- **TASK INPUT**
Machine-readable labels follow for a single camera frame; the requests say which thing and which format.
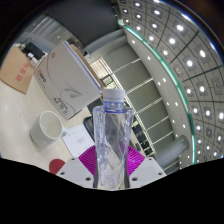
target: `pink object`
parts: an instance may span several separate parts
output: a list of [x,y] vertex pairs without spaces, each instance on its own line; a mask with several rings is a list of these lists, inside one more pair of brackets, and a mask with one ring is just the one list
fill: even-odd
[[89,172],[95,176],[96,173],[96,147],[95,145],[87,149],[82,155],[79,156],[79,160],[89,170]]
[[[136,149],[128,146],[127,153],[127,174],[128,177],[138,168],[145,157],[139,153]],[[87,149],[82,155],[79,156],[79,160],[89,170],[89,172],[95,176],[97,169],[96,147],[95,145]]]
[[127,174],[128,177],[138,168],[145,157],[139,153],[136,149],[128,146],[127,153]]

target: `paper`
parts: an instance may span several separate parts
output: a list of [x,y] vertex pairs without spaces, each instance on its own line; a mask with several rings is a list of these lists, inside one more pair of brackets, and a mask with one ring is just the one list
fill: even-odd
[[83,124],[67,129],[67,135],[62,139],[73,157],[79,157],[95,145]]
[[13,46],[1,67],[0,80],[26,94],[33,73],[34,68],[30,66],[29,59]]

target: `green light strip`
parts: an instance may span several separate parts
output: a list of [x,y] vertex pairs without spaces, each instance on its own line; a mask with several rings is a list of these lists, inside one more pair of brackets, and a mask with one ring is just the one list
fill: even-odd
[[146,39],[144,39],[140,34],[138,34],[135,30],[130,28],[129,26],[123,26],[124,29],[128,30],[130,33],[132,33],[135,37],[137,37],[150,51],[151,53],[159,60],[159,62],[162,64],[163,68],[166,70],[166,72],[169,74],[170,78],[172,79],[174,85],[176,86],[178,93],[180,95],[180,98],[182,99],[183,105],[185,107],[186,113],[188,115],[188,119],[191,125],[191,132],[192,132],[192,151],[193,151],[193,157],[192,157],[192,165],[195,164],[195,158],[196,158],[196,138],[195,138],[195,131],[194,131],[194,123],[192,115],[188,111],[188,101],[184,94],[184,91],[180,85],[180,82],[174,75],[173,71],[169,67],[169,65],[166,63],[166,61],[163,59],[163,57],[159,54],[159,52],[156,49],[152,49]]

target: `white box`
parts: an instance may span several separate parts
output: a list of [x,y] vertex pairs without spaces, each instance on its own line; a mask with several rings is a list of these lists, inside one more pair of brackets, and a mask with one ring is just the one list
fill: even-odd
[[79,50],[66,41],[48,54],[34,76],[65,120],[102,95],[102,83],[96,74]]

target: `cardboard box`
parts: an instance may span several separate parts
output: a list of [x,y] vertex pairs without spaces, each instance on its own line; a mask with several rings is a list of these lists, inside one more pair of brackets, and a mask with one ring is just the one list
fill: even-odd
[[26,94],[34,73],[29,59],[17,47],[13,46],[0,71],[0,80],[12,88]]
[[65,120],[102,95],[103,84],[81,52],[66,41],[48,54],[34,76]]

- **TASK BRIEF**
All lines holding the word "target" must be found in the listing and copied.

- **RESPONSE TO THIS EXERCISE**
target: `pink object`
target: `paper`
target: `green light strip`
target: `white box`
target: `cardboard box`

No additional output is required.